• TASK DATA
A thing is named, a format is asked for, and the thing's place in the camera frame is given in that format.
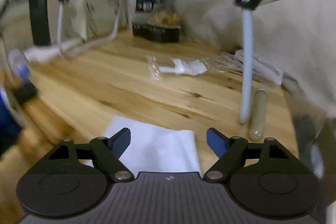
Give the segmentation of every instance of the wooden table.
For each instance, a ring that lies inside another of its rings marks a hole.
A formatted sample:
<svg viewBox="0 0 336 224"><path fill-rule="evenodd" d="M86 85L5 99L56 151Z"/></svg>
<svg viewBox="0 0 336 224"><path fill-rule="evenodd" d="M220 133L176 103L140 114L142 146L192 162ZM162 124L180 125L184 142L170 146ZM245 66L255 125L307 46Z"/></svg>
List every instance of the wooden table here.
<svg viewBox="0 0 336 224"><path fill-rule="evenodd" d="M174 130L193 130L205 172L217 160L206 144L209 127L229 137L247 138L248 127L238 122L242 76L234 72L169 74L152 80L147 56L166 62L172 57L198 59L219 54L208 45L160 44L121 32L114 41L73 60L57 58L48 65L33 65L32 81L41 100L87 139L102 135L116 115ZM254 81L253 91L258 88L268 94L265 137L276 138L297 156L283 91Z"/></svg>

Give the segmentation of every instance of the beige tube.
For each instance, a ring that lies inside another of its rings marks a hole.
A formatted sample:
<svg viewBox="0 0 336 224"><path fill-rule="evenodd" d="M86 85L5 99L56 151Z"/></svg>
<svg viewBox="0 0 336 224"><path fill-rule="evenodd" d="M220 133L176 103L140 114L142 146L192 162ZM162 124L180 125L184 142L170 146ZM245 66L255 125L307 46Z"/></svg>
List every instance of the beige tube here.
<svg viewBox="0 0 336 224"><path fill-rule="evenodd" d="M267 93L265 90L257 90L254 94L251 128L249 136L252 141L258 142L264 135L266 120Z"/></svg>

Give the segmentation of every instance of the white paper towel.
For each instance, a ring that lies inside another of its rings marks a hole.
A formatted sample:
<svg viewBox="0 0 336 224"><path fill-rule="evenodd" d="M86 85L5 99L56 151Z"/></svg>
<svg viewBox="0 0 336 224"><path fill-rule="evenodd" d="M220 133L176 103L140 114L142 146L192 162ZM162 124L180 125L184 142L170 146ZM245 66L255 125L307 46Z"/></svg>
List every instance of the white paper towel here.
<svg viewBox="0 0 336 224"><path fill-rule="evenodd" d="M110 138L124 127L131 130L131 144L120 161L135 177L139 172L200 172L193 131L176 131L117 116L103 136Z"/></svg>

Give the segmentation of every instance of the white cloth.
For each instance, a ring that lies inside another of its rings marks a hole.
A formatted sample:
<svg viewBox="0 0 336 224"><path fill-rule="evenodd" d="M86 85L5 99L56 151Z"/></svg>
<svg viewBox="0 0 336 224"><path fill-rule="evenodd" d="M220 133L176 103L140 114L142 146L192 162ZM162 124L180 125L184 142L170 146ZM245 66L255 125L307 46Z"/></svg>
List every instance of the white cloth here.
<svg viewBox="0 0 336 224"><path fill-rule="evenodd" d="M176 131L117 116L104 136L110 138L124 127L131 130L131 144L120 161L135 177L142 171L200 172L193 131Z"/></svg>

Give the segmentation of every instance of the gray ribbed panel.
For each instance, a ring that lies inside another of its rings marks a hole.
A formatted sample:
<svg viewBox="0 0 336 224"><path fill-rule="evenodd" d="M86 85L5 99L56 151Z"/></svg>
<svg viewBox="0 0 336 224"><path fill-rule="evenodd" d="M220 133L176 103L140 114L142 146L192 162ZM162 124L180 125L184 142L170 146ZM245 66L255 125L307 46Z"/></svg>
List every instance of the gray ribbed panel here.
<svg viewBox="0 0 336 224"><path fill-rule="evenodd" d="M129 183L113 186L94 209L64 220L25 217L22 224L318 224L310 216L268 220L233 202L219 184L203 181L198 173L140 173Z"/></svg>

• WORK TO BE COMPLETED
Make an exact copy of the listing. Leave its pictures out.

• YOUR RESPONSE
A thing is named, a format is asked for, and the thing's place in the camera frame is given in that format.
Give the segmentation of every instance of the wooden table.
For each instance, a ring that lies inside another of its rings marks a hole.
A formatted sample:
<svg viewBox="0 0 336 224"><path fill-rule="evenodd" d="M86 85L5 99L56 151Z"/></svg>
<svg viewBox="0 0 336 224"><path fill-rule="evenodd" d="M220 133L176 103L140 114L142 146L192 162ZM162 124L180 125L184 142L170 146ZM245 66L255 125L307 46Z"/></svg>
List every instance of the wooden table here.
<svg viewBox="0 0 336 224"><path fill-rule="evenodd" d="M174 130L193 130L205 172L217 160L206 144L209 127L229 137L247 138L248 127L238 122L242 76L234 72L169 74L152 80L147 56L166 62L172 57L198 59L219 54L208 45L160 44L121 32L114 41L73 60L57 58L48 65L33 65L32 81L41 100L87 139L102 135L116 115ZM254 81L253 91L258 88L268 94L265 137L276 138L297 156L283 91Z"/></svg>

Give the segmentation of every instance of the beige tube.
For each instance, a ring that lies inside another of its rings marks a hole.
A formatted sample:
<svg viewBox="0 0 336 224"><path fill-rule="evenodd" d="M86 85L5 99L56 151Z"/></svg>
<svg viewBox="0 0 336 224"><path fill-rule="evenodd" d="M220 133L176 103L140 114L142 146L192 162ZM162 124L180 125L184 142L170 146ZM245 66L255 125L307 46Z"/></svg>
List every instance of the beige tube here.
<svg viewBox="0 0 336 224"><path fill-rule="evenodd" d="M267 93L265 90L257 90L254 94L251 128L249 136L252 141L258 142L264 135L266 120Z"/></svg>

Give the segmentation of every instance of the white paper towel.
For each instance, a ring that lies inside another of its rings marks a hole.
A formatted sample:
<svg viewBox="0 0 336 224"><path fill-rule="evenodd" d="M86 85L5 99L56 151Z"/></svg>
<svg viewBox="0 0 336 224"><path fill-rule="evenodd" d="M220 133L176 103L140 114L142 146L192 162ZM162 124L180 125L184 142L170 146ZM245 66L255 125L307 46Z"/></svg>
List every instance of the white paper towel here.
<svg viewBox="0 0 336 224"><path fill-rule="evenodd" d="M110 138L124 127L131 130L131 144L120 161L135 177L139 172L200 172L193 131L176 131L117 116L103 136Z"/></svg>

Give the segmentation of every instance of the white cloth.
For each instance, a ring that lies inside another of its rings marks a hole.
A formatted sample:
<svg viewBox="0 0 336 224"><path fill-rule="evenodd" d="M86 85L5 99L56 151Z"/></svg>
<svg viewBox="0 0 336 224"><path fill-rule="evenodd" d="M220 133L176 103L140 114L142 146L192 162ZM162 124L180 125L184 142L170 146ZM245 66L255 125L307 46Z"/></svg>
List every instance of the white cloth here.
<svg viewBox="0 0 336 224"><path fill-rule="evenodd" d="M176 131L117 116L104 136L110 138L124 127L131 130L131 144L120 161L135 177L142 171L200 172L193 131Z"/></svg>

Give the segmentation of every instance of the gray ribbed panel.
For each instance, a ring that lies inside another of its rings marks a hole.
A formatted sample:
<svg viewBox="0 0 336 224"><path fill-rule="evenodd" d="M86 85L5 99L56 151Z"/></svg>
<svg viewBox="0 0 336 224"><path fill-rule="evenodd" d="M220 133L176 103L140 114L142 146L192 162ZM162 124L180 125L184 142L170 146ZM245 66L255 125L307 46Z"/></svg>
List every instance of the gray ribbed panel here.
<svg viewBox="0 0 336 224"><path fill-rule="evenodd" d="M129 183L113 186L94 209L64 220L25 217L22 224L318 224L310 216L268 220L233 202L219 184L203 181L198 173L140 173Z"/></svg>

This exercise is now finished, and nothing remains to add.